Su vello dibujaba sobre sus muslos dorados rosas negras como las que se
veían esparcidas sobre los muslos de Malatesta, como las del pelaje de las
panteras, y en el momento en que se lo comenté se lanzó sobre mí y me mordió en
un hombro. Por más que intenté defenderme, me dio la vuelta por completo hasta
ponerme boca abajo, y su rostro se amoldaba tan bien a mi nuca que lo veía
mejor que estando de frente, cuando de pronto, sin saber cómo había sucedido,
me encontré clavado por su aguijón. Entonces, mientras me poseía, seguro de que
no me liberaría, apareció por detrás de mi brazo su boca, sensual, suculenta,
como una granada entreabierta.
Nunca
antes había sentido al mismo tiempo una dulzura tan apacible y un dolor tan
cruel. Hasta tal punto el suplicio y el placer se exaltaban el uno al otro que
me daba lo mismo vivir que morir, y se lo dije. Terminé por olvidar el suplicio
para concentrarme en el placer.
–¡Dios mío
–murmuró–, qué estrecho es el pasaje!
–¡Dios mío
–grité–, qué duro y exigente es quien pasa, y qué apresurado y cargado va su
séquito!
–Si me
desgarra tu anillo, que yo desgarro a mi vez, no me lo agradezcas a mí más que
a ti mismo. Es un dolor agradable, ¿soy el primero en dártelo a conocer?
Recíbelo como si te dotara, por arte de mi varita mágica, de un segundo sexo.

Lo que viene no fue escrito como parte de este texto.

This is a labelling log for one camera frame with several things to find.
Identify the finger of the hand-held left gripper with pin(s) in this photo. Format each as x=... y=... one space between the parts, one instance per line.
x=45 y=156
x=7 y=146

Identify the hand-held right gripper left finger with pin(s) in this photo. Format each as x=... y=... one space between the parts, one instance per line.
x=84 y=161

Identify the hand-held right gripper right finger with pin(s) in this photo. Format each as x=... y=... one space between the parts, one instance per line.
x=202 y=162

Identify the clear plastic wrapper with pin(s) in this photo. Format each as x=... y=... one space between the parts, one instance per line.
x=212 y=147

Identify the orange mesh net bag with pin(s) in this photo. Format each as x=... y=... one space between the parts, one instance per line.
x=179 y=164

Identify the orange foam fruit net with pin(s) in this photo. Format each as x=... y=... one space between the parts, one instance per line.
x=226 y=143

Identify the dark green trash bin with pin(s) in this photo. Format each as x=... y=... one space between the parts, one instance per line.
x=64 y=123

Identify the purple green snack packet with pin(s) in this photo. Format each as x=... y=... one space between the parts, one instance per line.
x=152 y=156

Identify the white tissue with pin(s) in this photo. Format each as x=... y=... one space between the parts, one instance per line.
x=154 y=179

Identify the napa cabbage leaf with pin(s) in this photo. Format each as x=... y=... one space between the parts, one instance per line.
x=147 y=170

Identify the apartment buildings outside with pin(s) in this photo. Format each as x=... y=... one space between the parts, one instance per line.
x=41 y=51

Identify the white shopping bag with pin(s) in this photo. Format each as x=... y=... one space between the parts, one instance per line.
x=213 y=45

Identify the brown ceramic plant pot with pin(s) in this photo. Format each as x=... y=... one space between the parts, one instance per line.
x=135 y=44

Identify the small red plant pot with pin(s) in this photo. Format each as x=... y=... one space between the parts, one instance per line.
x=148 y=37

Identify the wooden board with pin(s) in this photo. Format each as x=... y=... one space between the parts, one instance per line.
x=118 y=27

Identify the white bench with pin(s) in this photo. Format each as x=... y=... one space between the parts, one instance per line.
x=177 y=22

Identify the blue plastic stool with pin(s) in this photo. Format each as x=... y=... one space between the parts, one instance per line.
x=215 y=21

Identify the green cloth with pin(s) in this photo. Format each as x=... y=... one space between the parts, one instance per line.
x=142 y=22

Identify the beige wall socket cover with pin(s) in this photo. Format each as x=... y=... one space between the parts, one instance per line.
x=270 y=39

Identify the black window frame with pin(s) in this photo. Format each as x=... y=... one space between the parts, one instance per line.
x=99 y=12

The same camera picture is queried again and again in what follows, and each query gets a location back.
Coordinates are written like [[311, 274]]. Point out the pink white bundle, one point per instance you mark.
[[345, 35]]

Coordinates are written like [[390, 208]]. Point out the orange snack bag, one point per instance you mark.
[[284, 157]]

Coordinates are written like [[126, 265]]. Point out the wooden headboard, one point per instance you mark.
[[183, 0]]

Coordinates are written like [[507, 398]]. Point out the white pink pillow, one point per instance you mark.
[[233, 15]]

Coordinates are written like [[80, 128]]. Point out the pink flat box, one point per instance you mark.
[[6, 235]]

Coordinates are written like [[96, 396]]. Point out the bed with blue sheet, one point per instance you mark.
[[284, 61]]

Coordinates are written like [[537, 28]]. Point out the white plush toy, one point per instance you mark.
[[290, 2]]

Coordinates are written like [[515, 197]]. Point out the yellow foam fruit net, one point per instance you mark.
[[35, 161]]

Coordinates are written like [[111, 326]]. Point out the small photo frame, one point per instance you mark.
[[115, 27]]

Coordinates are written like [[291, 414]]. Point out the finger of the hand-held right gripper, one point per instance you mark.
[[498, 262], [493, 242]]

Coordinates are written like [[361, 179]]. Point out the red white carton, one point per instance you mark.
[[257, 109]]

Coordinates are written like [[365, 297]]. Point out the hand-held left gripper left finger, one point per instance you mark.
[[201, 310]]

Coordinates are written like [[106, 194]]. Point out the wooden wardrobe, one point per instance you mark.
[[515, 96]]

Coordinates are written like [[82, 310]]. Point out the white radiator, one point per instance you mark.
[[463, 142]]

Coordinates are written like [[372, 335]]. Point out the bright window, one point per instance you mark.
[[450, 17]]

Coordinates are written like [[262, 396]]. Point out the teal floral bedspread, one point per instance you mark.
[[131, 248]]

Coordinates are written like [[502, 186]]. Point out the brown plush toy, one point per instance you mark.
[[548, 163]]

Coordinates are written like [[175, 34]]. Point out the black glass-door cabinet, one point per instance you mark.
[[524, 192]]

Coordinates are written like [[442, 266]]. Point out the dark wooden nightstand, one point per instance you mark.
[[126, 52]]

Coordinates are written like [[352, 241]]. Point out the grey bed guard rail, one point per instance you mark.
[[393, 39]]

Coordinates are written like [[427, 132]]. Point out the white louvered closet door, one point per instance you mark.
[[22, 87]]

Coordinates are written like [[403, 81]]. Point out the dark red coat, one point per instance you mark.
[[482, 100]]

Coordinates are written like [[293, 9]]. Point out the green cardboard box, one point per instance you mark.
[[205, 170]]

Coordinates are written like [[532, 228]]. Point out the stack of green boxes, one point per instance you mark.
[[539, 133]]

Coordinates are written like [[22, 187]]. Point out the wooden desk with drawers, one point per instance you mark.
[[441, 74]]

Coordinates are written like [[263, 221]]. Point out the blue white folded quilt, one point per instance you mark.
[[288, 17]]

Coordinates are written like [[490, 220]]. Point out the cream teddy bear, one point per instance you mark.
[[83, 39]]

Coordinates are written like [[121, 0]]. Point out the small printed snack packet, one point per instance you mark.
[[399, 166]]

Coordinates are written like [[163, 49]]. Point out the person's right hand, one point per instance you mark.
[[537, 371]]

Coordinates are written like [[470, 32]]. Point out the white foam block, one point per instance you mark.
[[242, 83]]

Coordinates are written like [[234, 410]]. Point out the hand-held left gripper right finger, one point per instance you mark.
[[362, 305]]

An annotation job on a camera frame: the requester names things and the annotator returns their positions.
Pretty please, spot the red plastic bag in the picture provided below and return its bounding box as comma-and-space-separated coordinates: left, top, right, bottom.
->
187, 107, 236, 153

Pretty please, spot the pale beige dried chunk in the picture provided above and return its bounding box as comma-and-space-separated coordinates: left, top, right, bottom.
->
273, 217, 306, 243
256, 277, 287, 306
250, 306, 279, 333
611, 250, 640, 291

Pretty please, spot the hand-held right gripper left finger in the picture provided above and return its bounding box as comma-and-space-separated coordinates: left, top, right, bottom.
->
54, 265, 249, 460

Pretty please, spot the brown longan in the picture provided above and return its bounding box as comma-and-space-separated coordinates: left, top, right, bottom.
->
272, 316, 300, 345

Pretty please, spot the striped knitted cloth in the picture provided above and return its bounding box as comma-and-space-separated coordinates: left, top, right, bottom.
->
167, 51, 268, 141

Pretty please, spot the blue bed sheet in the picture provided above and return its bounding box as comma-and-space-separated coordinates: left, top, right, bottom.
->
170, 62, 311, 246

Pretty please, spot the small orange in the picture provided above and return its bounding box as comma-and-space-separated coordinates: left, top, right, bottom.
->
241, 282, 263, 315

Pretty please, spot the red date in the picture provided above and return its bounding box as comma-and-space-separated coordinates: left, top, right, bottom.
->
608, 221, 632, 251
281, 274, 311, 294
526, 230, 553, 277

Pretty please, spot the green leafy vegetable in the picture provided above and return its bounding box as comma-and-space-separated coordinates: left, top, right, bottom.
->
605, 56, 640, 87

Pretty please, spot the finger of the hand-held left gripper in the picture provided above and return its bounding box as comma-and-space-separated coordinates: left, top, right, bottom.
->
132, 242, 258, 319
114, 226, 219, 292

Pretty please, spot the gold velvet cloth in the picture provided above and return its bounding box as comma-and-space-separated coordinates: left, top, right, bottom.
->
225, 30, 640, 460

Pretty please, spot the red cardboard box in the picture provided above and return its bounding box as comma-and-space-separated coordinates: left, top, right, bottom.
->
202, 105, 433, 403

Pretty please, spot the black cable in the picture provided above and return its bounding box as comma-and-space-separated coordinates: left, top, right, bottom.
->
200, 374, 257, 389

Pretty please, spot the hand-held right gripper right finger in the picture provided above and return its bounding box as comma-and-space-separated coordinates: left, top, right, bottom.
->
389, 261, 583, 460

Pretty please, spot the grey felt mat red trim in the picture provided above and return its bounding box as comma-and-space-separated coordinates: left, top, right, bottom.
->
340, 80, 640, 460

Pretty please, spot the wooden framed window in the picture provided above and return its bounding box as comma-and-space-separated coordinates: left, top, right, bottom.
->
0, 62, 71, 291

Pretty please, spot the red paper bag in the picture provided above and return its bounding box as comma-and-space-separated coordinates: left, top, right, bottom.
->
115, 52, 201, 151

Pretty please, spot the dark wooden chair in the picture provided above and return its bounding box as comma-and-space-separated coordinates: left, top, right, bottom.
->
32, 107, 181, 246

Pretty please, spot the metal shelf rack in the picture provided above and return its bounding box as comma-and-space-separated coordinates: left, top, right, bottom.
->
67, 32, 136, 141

A estas palabras sacramentales, unidos nuestros labios, les siguió una
terrible embestida que aceleró su avance, y rodamos fuera de la cama, sobre el
parqué, donde ya no se distinguían sus miembros de los míos, donde no
formábamos más que un extraño nudo de raíces entrelazadas. Apenas entreabrí los
ojos, nuestras voces se unieron en un grito desgarrador: su dulzura se
derramaba dentro de mí, mi dulzura inundaba sus manos.
–Finalmente
–le dije–, has logrado que ya no sea solamente un hombre. ¡Tiresias! ¡Tiresias!
Y él:
–¿Cómo has
podido esperar tanto para conocer esta metamorfosis?
Le conté
que, cuando tenía más o menos veintitrés años, se cruzó en mi camino un
muchacho extraordinario que desempeñó para mí el papel de una mujer. Lo llamaba
«Boca de Marfil». Nos habíamos conocido en el Teatro Francés el día del estreno
de Bagatelle. Por entonces yo lo
ignoraba todo con respecto al vicio, y él me había iniciado en la sodomía,
aunque para someterse a mí. Durante un año entero vivimos juntos, y en todo
actuaba él como una amante para mí. Pero una noche recibió un telegrama de Bonn
conminándolo a abandonar París, evidentemente por mucho tiempo, quizá para
siempre. Le había regalado un anillo de rubí, a cambio de los ópalos con que él
me había obsequiado y que no abandonaron ni por un instante mi mano mientras
duró nuestra relación. En nuestra última vez, acabábamos de hacer el amor como
de costumbre cuando sus ojos empezaron a brillar como nunca antes los había
visto, y se lanzó sobre mí con una violencia bestial, salvaje. Sin
advertírmelo, sin prepararme para ello y sin la menor consideración, acababa de
someterme del modo en que yo solía hacer con él, como si hubiese querido
dejarme su marca, imprimir en mí su firma indeleble antes de nuestra separación
definitiva. Por desgracia, durante más de un año estuve enfermo, y una suerte
de horror hacia aquel gesto me impidió toda mi vida considerarlo algo
agradable.
Solemos
vernos, Richard y yo, los jueves. Y ahora, de un jueves al otro, ya no tengo
vida, tengo la sensación de avanzar por un túnel subterráneo buscando la luz
del día.
Apenas si
intento moverme, respirar, por miedo a alterar las cosas, a impedir con mis
actos el funcionamiento de algún frágil engranaje cuya misión sea garantizar la
correcta marcha del mundo. ¡Basta con que en su vida o en la mía suceda un
accidente imprevisible, que su reloj o el mío atrasen o adelanten de repente,
para que corramos el riesgo de no encontrarnos! En las circunstancias que rigen
sus pasos y los míos, basta que un obstáculo se deslice entre nosotros para que
nuestra aventura termine.
Tan sólo
conozco su nombre, y él el mío. Sé dónde me espera entre las dos y media y las
tres, un día preciso entre siete, eso es todo. Podrían quitármelo cinco minutos
antes de que llegue. ¡Es tan bello que basta con que descubra en el intervalo a
alguien más agradable que yo! ¿Por qué dudé en el momento de decirle mi nombre?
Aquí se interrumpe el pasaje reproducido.